# [Exercise details]
Your task is to copy the lines of the data below from the line holding "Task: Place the" through the line holding "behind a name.", inclusive, exactly and with nothing added.

# [The data]

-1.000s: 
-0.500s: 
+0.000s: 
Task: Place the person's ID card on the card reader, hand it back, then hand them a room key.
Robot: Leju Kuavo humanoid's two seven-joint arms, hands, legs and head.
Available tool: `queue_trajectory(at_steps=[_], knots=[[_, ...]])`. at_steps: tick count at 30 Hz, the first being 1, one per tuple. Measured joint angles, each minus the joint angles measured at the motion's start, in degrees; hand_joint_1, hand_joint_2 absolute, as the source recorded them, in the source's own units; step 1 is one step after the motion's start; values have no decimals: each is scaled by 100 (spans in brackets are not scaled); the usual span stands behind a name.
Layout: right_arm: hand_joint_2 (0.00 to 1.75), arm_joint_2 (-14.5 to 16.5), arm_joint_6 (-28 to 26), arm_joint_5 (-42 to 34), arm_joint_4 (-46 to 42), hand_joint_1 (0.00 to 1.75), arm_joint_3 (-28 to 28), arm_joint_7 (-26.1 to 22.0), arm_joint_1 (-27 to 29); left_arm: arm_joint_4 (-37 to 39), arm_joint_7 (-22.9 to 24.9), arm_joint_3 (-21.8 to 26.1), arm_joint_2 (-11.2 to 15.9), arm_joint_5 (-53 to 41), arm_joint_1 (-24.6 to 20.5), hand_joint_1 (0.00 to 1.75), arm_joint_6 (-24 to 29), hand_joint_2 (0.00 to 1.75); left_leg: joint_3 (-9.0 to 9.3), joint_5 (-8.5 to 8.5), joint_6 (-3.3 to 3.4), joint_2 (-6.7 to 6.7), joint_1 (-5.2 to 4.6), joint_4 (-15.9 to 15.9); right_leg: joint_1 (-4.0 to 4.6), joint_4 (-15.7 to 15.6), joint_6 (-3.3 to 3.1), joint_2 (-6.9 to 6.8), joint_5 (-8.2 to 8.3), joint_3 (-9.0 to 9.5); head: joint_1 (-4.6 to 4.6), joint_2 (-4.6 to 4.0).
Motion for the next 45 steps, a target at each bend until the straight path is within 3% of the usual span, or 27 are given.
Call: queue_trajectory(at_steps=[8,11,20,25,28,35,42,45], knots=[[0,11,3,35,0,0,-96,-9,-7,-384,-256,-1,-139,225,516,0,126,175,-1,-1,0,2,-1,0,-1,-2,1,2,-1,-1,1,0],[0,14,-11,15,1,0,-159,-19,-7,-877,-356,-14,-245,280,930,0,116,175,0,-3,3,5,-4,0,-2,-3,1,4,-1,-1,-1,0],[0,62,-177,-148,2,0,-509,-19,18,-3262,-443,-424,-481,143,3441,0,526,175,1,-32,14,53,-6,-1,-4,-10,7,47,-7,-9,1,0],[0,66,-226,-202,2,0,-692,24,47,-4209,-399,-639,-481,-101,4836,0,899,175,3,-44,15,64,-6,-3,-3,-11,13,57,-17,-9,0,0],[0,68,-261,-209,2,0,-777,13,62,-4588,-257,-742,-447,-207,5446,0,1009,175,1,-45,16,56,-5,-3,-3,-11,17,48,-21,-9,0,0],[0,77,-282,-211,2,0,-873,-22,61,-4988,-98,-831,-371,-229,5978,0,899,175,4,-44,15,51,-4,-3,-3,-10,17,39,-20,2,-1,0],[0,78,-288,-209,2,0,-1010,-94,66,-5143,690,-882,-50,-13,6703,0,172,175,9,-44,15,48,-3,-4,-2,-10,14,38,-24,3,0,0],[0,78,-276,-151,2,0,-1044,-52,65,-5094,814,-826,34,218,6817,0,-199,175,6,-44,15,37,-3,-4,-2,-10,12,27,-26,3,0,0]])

# [Result of this exercise]
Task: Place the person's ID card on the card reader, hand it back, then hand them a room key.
Robot: Leju Kuavo humanoid's two seven-joint arms, hands, legs and head.
Available tool: `queue_trajectory(at_steps=[_], knots=[[_, ...]])`. at_steps: tick count at 30 Hz, the first being 1, one per tuple. Measured joint angles, each minus the joint angles measured at the motion's start, in degrees; hand_joint_1, hand_joint_2 absolute, as the source recorded them, in the source's own units; step 1 is one step after the motion's start; values have no decimals: each is scaled by 100 (spans in brackets are not scaled); the usual span stands behind a name.

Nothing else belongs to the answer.